==== AVAILABLE DATA ====

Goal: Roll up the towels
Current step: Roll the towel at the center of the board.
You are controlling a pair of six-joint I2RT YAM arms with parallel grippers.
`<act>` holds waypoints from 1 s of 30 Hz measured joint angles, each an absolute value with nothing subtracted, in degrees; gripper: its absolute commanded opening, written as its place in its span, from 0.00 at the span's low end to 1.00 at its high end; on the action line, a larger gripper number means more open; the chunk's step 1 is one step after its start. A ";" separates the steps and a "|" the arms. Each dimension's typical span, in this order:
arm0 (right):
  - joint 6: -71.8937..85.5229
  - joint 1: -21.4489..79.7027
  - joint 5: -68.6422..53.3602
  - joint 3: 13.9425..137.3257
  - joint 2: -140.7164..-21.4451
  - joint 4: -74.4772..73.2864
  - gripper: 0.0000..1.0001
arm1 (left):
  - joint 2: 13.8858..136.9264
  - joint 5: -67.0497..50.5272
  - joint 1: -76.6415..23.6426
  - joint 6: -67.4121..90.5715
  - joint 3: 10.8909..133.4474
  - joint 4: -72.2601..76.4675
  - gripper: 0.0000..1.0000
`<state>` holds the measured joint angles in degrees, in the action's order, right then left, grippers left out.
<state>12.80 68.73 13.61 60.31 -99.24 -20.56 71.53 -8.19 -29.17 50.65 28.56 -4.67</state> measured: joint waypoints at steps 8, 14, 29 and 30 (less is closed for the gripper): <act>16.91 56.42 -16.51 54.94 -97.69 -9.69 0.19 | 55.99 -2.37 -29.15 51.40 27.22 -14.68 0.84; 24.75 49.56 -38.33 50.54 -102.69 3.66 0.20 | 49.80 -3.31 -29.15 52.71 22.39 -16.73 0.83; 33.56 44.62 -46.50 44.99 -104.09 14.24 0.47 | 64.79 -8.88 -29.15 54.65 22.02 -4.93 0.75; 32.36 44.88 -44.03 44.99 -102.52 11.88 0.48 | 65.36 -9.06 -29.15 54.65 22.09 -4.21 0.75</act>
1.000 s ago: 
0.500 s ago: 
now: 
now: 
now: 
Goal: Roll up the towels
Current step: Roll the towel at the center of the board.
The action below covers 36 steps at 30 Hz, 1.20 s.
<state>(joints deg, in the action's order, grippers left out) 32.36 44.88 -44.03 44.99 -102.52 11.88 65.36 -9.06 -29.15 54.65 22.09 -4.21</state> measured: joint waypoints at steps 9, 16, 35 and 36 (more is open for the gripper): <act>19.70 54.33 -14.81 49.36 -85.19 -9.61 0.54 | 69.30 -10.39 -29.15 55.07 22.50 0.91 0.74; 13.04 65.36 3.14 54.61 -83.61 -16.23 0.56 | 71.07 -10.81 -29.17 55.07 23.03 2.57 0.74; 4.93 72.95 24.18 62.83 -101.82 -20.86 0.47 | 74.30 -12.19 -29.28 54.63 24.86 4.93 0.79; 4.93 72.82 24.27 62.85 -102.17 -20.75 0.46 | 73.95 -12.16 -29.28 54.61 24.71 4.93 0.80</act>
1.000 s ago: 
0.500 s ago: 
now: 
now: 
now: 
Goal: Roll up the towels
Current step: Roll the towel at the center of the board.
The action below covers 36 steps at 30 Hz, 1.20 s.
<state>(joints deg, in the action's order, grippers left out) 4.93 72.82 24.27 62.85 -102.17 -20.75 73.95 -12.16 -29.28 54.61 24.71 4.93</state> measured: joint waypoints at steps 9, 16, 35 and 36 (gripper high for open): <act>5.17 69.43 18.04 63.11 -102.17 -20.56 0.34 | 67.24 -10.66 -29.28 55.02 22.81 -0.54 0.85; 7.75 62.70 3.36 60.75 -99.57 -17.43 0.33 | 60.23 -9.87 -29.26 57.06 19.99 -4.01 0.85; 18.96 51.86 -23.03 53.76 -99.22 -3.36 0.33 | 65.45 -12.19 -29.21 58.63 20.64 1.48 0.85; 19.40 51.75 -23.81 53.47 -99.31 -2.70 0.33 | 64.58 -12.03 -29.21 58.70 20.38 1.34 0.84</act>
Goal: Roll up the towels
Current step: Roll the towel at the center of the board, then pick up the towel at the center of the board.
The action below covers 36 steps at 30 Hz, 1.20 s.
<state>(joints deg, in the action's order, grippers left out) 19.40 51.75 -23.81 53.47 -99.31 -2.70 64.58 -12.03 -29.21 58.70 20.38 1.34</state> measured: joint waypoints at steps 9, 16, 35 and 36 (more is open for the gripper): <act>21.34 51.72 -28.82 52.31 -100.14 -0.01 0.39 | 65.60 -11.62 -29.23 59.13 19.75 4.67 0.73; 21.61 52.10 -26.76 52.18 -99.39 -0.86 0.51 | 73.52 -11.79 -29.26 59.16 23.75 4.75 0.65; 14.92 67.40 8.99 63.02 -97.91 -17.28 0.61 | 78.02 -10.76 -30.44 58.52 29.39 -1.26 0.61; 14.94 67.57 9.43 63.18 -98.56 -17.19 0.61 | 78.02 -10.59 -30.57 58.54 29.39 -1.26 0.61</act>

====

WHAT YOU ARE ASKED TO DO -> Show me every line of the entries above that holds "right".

RESULT BELOW ->
arm0 (right):
`<state>` holds the measured joint angles in degrees, in the action's order, right then left, grippers left out.

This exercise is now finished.